Apr
29
Irate judge: DCF failed pregnant girl
Filed Under abortion, social services | Comments Off
By KATHLEEN CHAPMAN
Palm Beach Post Staff Writer
WEST PALM BEACH – A judge said Thursday he was outraged that the Florida Department of Children and Families did not do more to prevent a 13-year-old foster child from getting pregnant.
Before rushing into court to stop her from having an abortion, Palm Beach County Juvenile Court Judge Ronald Alvarez said, the state should have done more to get her off the streets.
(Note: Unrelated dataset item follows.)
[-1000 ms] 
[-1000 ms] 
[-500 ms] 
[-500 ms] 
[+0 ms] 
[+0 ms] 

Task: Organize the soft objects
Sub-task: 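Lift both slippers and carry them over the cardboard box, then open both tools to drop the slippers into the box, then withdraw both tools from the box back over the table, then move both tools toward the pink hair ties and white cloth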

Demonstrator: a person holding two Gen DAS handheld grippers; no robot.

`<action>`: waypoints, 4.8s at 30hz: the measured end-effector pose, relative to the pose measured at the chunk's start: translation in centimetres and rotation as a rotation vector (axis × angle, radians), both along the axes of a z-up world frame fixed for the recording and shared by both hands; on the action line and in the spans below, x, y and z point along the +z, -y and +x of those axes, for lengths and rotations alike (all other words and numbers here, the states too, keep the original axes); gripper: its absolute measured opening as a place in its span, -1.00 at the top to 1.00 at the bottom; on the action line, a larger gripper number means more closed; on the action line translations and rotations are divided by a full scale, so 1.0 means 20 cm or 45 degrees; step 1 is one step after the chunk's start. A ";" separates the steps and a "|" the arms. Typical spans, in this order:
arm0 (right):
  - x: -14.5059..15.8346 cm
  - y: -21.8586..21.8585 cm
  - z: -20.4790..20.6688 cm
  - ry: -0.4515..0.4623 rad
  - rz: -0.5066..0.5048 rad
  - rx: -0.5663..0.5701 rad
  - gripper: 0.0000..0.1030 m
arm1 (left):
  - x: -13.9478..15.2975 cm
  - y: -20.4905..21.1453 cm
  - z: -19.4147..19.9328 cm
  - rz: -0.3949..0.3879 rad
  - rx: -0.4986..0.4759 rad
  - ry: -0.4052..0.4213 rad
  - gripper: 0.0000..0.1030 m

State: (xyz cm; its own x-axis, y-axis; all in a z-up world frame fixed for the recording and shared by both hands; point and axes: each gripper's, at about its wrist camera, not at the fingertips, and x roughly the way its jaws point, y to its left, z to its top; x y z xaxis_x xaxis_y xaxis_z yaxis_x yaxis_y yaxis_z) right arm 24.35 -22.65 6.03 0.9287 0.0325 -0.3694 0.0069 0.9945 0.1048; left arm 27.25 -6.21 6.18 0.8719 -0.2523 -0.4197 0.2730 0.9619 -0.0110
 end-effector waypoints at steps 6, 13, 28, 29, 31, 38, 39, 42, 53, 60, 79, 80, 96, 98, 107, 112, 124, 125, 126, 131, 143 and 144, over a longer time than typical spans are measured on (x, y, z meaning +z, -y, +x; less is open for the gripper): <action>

He discovered during a Thursday hearing that the girl has run away from state homes at least five times and was gone for a month when she became pregnant early this year.
The Department of Children and Families failed to even notify the court that she was gone so police could try to find her, Alvarez said.
“To say I am angry is an understatement,” he said.
Alvarez held the hearing in Palm Beach County Juvenile Court to determine whether the girl, identified in court records as L.G., might be physically or emotionally harmed by an abortion.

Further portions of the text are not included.